(Activity): In the listing below, locate the line containing "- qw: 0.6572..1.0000"; reproduce that line and all lines that follow it, unchanged.

(Source material):
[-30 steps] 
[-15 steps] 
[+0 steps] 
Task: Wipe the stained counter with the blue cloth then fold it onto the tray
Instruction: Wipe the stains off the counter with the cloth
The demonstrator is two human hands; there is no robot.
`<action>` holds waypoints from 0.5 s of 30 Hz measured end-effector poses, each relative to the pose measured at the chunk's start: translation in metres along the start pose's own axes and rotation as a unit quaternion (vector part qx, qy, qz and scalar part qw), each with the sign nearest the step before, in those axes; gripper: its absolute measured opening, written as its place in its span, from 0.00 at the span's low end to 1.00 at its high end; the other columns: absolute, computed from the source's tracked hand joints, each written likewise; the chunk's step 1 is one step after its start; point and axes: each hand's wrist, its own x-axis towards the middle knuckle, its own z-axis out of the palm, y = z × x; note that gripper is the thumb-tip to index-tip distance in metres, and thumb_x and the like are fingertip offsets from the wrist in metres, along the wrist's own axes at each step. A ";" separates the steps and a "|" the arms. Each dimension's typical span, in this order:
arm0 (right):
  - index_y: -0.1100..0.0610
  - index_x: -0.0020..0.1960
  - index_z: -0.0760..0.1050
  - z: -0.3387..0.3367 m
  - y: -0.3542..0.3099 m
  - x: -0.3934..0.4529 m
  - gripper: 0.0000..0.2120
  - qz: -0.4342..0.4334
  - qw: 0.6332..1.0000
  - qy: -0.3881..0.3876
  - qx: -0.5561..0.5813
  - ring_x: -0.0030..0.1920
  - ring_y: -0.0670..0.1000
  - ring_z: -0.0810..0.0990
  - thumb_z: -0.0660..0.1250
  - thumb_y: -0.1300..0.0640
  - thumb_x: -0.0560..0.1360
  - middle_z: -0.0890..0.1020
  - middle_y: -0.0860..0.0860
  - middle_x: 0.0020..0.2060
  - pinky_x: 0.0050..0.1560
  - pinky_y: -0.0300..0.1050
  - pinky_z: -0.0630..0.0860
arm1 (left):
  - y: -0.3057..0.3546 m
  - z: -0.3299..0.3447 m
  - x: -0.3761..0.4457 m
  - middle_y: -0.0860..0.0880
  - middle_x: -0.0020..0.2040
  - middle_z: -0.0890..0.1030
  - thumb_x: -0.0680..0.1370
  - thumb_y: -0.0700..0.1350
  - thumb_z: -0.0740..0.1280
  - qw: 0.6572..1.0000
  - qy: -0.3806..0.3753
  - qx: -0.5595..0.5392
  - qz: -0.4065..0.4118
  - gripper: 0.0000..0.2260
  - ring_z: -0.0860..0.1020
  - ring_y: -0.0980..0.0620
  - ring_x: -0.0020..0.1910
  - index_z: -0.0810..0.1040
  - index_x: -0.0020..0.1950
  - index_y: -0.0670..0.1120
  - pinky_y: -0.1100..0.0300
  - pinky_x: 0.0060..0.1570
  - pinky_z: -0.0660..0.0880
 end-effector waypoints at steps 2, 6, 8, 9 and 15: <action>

(Result for this exercise):
  - qw: 0.6572..1.0000
  - qy: -0.3806..0.3753
  - qx: -0.5595..0.5392
  - qz: -0.4065..0.4118
  - gripper: 0.0000..0.2260
  - ring_z: -0.0860..0.1020
  - ring_y: -0.0980..0.0620
  - ring_x: -0.0020..0.1910
  - index_z: -0.0810..0.1040
  - index_x: -0.0020..0.1950
  - index_y: -0.0670..0.1120
  - pinky_y: -0.1100..0.0300
  - pinky_x: 0.0060..0.1570
  - pinky_z: -0.0660..0.0880
 end-effector waypoints at steps 2, 6, 8, 9 and 15: <action>

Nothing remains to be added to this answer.